(Data entries)
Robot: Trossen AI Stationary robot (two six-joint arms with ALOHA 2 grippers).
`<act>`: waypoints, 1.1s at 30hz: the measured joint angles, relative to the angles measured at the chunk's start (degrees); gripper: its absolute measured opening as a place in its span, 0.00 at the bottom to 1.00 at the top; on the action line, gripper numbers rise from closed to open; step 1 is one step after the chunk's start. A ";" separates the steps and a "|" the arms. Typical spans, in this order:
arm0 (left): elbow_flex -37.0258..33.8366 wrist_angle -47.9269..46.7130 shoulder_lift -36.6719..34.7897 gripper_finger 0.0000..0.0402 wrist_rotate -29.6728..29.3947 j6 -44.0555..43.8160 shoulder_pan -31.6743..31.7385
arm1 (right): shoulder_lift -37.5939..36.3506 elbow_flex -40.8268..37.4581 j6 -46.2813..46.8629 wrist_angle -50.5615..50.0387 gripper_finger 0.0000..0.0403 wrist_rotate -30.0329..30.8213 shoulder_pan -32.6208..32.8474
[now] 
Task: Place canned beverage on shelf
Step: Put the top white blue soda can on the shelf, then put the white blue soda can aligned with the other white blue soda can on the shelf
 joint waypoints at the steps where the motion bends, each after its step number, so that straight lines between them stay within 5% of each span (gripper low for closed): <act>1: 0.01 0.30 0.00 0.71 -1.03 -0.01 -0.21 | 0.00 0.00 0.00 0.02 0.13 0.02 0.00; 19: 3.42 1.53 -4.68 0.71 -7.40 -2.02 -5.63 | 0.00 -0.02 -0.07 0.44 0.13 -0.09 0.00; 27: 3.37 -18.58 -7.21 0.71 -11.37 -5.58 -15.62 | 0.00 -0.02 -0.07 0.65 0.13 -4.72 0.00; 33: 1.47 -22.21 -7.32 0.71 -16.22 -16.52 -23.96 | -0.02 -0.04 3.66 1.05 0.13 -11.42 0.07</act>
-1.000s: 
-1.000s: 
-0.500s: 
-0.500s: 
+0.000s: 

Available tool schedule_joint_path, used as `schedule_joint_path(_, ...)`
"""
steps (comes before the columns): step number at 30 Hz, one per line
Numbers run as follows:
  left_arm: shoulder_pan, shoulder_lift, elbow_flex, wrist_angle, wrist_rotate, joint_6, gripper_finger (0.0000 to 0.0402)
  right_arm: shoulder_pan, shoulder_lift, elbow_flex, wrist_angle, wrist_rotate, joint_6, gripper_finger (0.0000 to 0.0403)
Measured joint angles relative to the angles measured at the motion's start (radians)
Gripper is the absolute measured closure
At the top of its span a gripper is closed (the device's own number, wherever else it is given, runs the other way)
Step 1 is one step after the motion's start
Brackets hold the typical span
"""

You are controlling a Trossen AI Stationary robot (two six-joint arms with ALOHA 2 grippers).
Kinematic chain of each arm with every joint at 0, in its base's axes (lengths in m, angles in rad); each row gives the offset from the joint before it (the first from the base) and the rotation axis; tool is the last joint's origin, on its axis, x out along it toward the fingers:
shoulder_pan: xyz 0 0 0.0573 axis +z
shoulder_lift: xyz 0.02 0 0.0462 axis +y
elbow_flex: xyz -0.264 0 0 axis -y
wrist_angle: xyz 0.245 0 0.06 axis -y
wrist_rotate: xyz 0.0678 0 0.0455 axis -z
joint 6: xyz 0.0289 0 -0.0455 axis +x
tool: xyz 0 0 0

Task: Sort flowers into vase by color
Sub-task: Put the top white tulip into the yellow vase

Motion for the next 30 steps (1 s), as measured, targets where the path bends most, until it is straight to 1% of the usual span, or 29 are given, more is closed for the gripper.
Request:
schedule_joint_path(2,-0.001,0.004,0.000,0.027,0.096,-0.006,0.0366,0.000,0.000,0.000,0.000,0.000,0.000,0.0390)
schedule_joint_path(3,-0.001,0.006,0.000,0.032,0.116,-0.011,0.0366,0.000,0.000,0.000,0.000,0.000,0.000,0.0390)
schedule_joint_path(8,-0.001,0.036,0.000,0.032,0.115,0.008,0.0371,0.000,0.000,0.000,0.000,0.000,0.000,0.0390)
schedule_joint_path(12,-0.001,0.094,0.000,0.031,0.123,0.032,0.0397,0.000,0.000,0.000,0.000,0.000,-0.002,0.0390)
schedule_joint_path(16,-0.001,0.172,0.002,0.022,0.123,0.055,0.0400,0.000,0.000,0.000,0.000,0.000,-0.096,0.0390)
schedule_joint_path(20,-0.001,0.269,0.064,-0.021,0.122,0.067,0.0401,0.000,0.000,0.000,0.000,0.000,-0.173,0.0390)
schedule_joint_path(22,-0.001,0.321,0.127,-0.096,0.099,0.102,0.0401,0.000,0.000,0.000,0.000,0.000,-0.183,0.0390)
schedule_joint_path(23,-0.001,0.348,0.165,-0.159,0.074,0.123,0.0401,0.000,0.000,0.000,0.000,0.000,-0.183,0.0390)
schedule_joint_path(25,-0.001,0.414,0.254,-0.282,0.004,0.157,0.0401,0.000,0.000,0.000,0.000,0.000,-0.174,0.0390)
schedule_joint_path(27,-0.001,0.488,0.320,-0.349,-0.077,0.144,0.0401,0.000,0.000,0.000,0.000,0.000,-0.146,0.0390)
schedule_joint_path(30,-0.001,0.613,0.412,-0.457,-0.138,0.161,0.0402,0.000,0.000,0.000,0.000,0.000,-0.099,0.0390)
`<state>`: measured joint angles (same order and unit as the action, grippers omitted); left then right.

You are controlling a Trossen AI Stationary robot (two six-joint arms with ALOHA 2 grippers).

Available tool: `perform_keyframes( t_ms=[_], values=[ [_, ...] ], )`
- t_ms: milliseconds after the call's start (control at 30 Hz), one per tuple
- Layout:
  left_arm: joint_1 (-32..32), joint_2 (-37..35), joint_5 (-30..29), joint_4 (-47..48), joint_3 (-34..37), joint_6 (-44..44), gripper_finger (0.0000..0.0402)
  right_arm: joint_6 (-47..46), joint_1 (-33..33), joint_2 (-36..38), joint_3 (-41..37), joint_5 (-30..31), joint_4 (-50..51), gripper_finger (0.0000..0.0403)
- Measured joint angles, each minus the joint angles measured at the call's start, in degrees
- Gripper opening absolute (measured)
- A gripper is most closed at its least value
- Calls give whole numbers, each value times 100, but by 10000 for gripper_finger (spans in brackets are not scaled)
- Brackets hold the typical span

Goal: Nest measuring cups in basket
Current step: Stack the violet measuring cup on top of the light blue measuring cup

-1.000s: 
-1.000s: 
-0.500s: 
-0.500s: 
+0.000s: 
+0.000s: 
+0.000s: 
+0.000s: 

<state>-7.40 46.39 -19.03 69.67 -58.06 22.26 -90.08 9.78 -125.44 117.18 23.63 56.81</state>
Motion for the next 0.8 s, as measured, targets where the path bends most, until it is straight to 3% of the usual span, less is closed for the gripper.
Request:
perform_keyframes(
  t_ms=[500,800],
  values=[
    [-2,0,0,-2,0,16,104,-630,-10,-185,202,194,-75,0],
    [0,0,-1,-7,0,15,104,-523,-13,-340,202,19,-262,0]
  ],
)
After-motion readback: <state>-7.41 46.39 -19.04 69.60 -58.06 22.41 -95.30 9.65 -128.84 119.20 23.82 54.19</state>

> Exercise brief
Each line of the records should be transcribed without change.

> Response area
Robot: Trossen AI Stationary robot (two six-joint arms with ALOHA 2 grippers).
`<act>`: waypoints, 1.1s at 30hz: the measured joint angles, relative to the angles measured at the chunk's start (degrees); gripper: its absolute measured opening as a place in its span, 0.00 at the bottom to 1.00 at the top; on the action line, gripper numbers rise from closed to open; step 1 is one step after the chunk's start. A ";" separates the steps and a "|" the arms. Typical spans, in this order:
arm0 (left): elbow_flex -37.0258..33.8366 wrist_angle -47.9269..46.7130 shoulder_lift -36.6719..34.7897 gripper_finger 0.0000..0.0402 wrist_rotate -29.6728..29.3947 j6 -44.0555..43.8160 shoulder_pan -31.6743..31.7385
arm1 (right): shoulder_lift -37.5939..36.3506 elbow_flex -40.8268..37.4581 j6 -46.2813..46.8629 wrist_angle -50.5615..50.0387 gripper_finger 0.0000..0.0403 wrist_rotate -30.0329..30.8213 shoulder_pan -32.6208..32.8474
[now] 
Task: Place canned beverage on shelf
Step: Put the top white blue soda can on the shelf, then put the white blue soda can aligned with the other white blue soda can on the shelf
 joint waypoints at the steps where the motion bends, each after its step number, so that straight lines between them stay within 5% of each span (gripper low for closed): <act>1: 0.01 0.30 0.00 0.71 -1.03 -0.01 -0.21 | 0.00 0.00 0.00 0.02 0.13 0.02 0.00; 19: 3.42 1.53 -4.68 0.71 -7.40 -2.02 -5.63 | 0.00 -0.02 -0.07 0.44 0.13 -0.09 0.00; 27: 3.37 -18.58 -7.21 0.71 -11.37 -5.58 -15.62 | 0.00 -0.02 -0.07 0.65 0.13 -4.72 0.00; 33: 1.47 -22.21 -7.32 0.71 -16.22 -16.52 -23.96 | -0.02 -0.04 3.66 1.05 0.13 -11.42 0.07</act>
-1.000s: 
-1.000s: 
-0.500s: 
-0.500s: 
+0.000s: 

Available tool schedule_joint_path, used as `schedule_joint_path(_, ...)`
"""
steps (comes before the columns): step number at 30 Hz, one per line
Numbers run as follows:
  left_arm: shoulder_pan, shoulder_lift, elbow_flex, wrist_angle, wrist_rotate, joint_6, gripper_finger (0.0000 to 0.0402)
  right_arm: shoulder_pan, shoulder_lift, elbow_flex, wrist_angle, wrist_rotate, joint_6, gripper_finger (0.0000 to 0.0403)
Measured joint angles relative to the angles measured at the motion's start (radians)
Gripper is the absolute measured closure
At the top of its span a gripper is closed (the device's own number, wherever else it is given, runs the other way)
Step 1 is one step after the motion's start
Brackets hold the typical span
"""

You are controlling a Trossen AI Stationary robot (two six-joint arms with ALOHA 2 grippers).
Kinematic chain of each arm with every joint at 0, in its base's axes (lengths in m, angles in rad); each row gives the offset from the joint before it (the first from the base) and the rotation axis; tool is the last joint's origin, on its axis, x out along it toward the fingers:
shoulder_pan: xyz 0 0 0.0573 axis +z
shoulder_lift: xyz 0.02 0 0.0462 axis +y
elbow_flex: xyz -0.264 0 0 axis -y
wrist_angle: xyz 0.245 0 0.06 axis -y
wrist_rotate: xyz 0.0678 0 0.0455 axis -z
joint 6: xyz 0.0289 0 -0.0455 axis +x
tool: xyz 0 0 0

Task: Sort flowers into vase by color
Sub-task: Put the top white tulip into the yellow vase

Motion for the next 30 steps (1 s), as measured, targets where the path bends most, until it is straight to 1% of the usual span, or 29 are given, more is closed for the gripper.
Request:
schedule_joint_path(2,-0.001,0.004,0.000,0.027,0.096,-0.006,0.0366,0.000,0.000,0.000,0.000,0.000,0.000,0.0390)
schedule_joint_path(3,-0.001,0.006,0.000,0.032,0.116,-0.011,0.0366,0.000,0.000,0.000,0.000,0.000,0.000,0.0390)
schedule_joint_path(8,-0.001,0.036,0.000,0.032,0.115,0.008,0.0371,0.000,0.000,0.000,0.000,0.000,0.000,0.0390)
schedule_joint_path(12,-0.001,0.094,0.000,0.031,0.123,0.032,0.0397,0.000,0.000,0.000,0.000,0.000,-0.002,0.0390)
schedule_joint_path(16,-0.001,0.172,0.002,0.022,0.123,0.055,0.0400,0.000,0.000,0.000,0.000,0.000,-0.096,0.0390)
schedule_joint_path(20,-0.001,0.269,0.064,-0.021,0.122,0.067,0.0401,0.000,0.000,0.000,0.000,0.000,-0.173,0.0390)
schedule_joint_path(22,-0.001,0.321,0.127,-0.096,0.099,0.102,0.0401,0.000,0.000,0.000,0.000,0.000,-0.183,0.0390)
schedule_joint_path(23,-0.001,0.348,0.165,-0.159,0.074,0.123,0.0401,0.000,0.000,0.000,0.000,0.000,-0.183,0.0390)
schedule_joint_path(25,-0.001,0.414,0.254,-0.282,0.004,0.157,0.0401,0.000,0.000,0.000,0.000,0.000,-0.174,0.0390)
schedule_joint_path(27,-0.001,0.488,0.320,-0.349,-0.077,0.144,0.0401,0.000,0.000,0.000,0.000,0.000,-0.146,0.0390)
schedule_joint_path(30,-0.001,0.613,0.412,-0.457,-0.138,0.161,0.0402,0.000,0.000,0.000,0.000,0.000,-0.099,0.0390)
`<state>`: measured joint angles (same order and unit as the action, grippers omitted); left then right.

You are controlling a Trossen AI Stationary robot (two six-joint arms with ALOHA 2 grippers).

Available tool: `perform_keyframes( t_ms=[_], values=[ [_, ...] ], )`
- t_ms: milliseconds after the call's start (control at 30 Hz), one per tuple
- Layout:
  left_arm: joint_1 (-32..32), joint_2 (-37..35), joint_5 (-30..29), joint_4 (-47..48), joint_3 (-34..37), joint_6 (-44..44), gripper_finger (0.0000..0.0402)
  right_arm: joint_6 (-47..46), joint_1 (-33..33), joint_2 (-36..38), joint_3 (-41..37), joint_5 (-30..31), joint_4 (-50..51), gripper_finger (0.0000..0.0403)
- Measured joint angles, each minus the joint angles measured at the call's start, in degrees
- Gripper opening absolute (measured)
- A gripper is most closed at its least value
- Calls give whole numbers, each value times 100, but by 10000 for gripper_finger (spans in brackets are not scaled)
- Brackets hold the typical span

Goal: Nest measuring cups in basket
Current step: Stack the violet measuring cup on top of the light blue measuring cup

-1.000s: 
-1.000s: 
-0.500s: 
-0.500s: 
+0.000s: 
+0.000s: 
+0.000s: 
+0.000s: 

<state>-7.40 46.39 -19.03 69.67 -58.06 22.26 -90.08 9.78 -125.44 117.18 23.63 56.81</state>
Motion for the next 0.8 s, as measured, targets where the path bends most, until it is straight to 3% of the usual span, less is closed for the gripper.
Request:
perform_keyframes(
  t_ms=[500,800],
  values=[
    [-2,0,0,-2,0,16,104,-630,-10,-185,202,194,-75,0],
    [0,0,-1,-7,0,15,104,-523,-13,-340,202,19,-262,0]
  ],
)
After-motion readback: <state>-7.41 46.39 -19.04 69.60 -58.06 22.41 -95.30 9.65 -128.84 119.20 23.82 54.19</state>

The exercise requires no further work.